THE FUTURE OF FARMING

A project with editorial contributions from The Economist Group

Farming and its latest advances are intimately connected to safeguarding the planet. This doesn’t only happen with the use of alternative fuel sources but, also, perhaps above all, through the development of more and more advanced technology. This trend is not only ethically worthwhile, but also contributes to creating greater economic efficiency. This is a commitment and a vision that New Holland Agriculture has pursued for more than a decade with its Clean Energy Leader strategy.

The Future of Farming is an important editorial project that has been developed along with the Economist Group, designed to focus attention on key data and produce in-depth discussion of the future, not only of agricultural mechanisation, but of the world’s population.
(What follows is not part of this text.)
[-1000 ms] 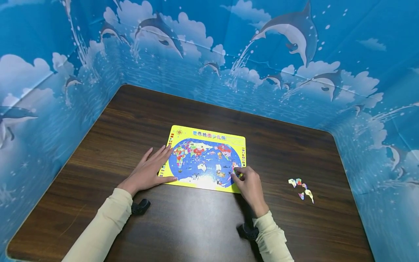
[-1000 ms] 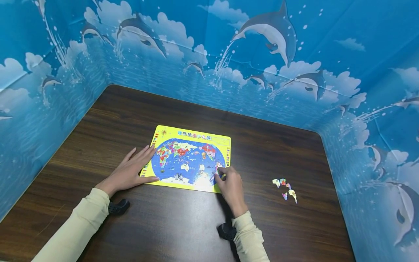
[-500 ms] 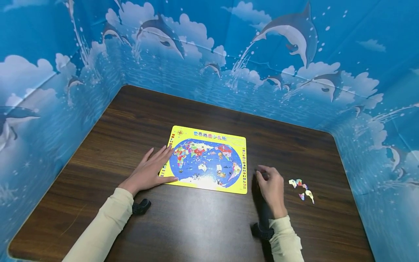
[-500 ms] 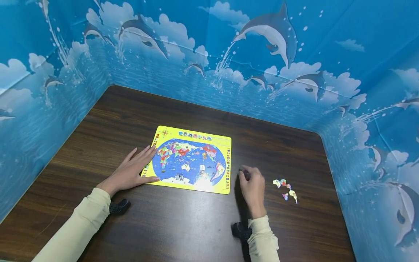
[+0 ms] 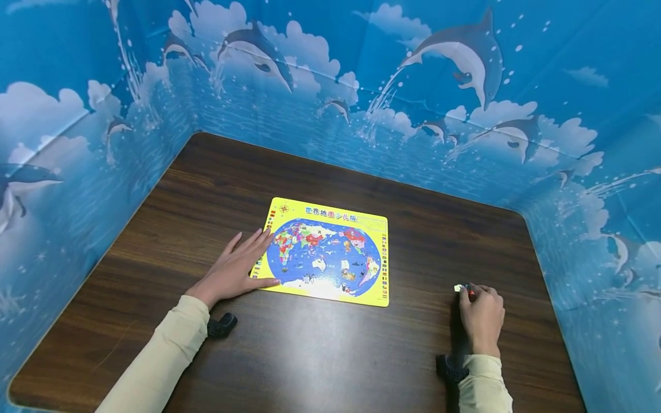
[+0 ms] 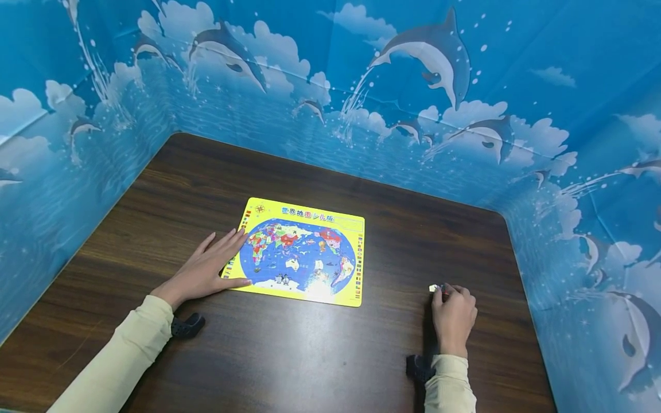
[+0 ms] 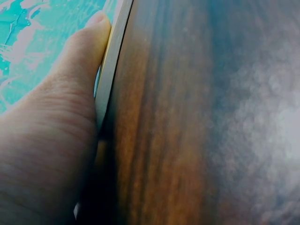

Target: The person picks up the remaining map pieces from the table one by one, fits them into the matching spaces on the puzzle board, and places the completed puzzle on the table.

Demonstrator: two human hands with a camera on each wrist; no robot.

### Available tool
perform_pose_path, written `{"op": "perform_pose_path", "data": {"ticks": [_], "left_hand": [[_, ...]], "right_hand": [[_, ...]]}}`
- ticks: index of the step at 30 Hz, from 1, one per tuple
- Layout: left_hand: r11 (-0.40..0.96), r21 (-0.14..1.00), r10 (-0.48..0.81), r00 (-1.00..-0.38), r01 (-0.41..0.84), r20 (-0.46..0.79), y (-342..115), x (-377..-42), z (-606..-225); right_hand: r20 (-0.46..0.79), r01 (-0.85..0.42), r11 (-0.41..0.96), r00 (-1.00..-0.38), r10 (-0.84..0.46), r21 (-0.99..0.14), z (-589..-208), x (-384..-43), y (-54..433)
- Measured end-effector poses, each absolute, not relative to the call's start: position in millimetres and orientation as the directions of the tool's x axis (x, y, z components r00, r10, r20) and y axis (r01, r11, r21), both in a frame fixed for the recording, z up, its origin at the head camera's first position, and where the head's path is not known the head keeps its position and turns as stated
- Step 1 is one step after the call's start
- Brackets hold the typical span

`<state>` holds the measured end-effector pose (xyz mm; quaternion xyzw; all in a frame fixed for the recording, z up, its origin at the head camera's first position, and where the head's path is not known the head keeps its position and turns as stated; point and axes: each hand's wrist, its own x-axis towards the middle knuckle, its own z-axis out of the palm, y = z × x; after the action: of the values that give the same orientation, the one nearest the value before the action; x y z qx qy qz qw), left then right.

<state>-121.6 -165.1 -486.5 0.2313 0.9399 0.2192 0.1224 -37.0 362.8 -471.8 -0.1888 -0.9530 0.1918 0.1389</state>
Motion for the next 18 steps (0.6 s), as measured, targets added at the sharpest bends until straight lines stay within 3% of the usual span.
{"op": "perform_pose_path", "data": {"ticks": [8,18], "left_hand": [[0.798,0.465,0.488,-0.864,0.384,-0.125,-165,-122,-486],[0.792,0.476,0.489,-0.863,0.381,-0.123,-165,-121,-484]], "right_hand": [[0.201,0.269,0.845,-0.896,0.395,-0.461,-474,-40,356],[-0.005,0.295,0.806,-0.940,0.341,-0.514,-458,-40,362]]}}
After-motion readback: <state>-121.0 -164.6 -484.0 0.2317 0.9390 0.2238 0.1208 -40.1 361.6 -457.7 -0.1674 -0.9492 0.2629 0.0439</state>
Articles from The Economist

Legume-shaped sensor packages may help preserve stored crops

Crop storage and the internet of things: Cool beans


Crop storage and the internet of things: Cool beans

HANDING a farmer a fistful of magic beans with the promise that they will improve his business might sound like something out of a fairy-tale. But, as Arthur C. Clarke put it, any sufficiently advanced technology is indistinguishable from magic. The sensor-filled “beans” developed by Andrew Holland, an electronics engineer from Swaffham Bulbeck, near
Cambridge, England, are not only advanced technology. They could also, Mr Holland says, provide an answer to many a farmer’s prayers.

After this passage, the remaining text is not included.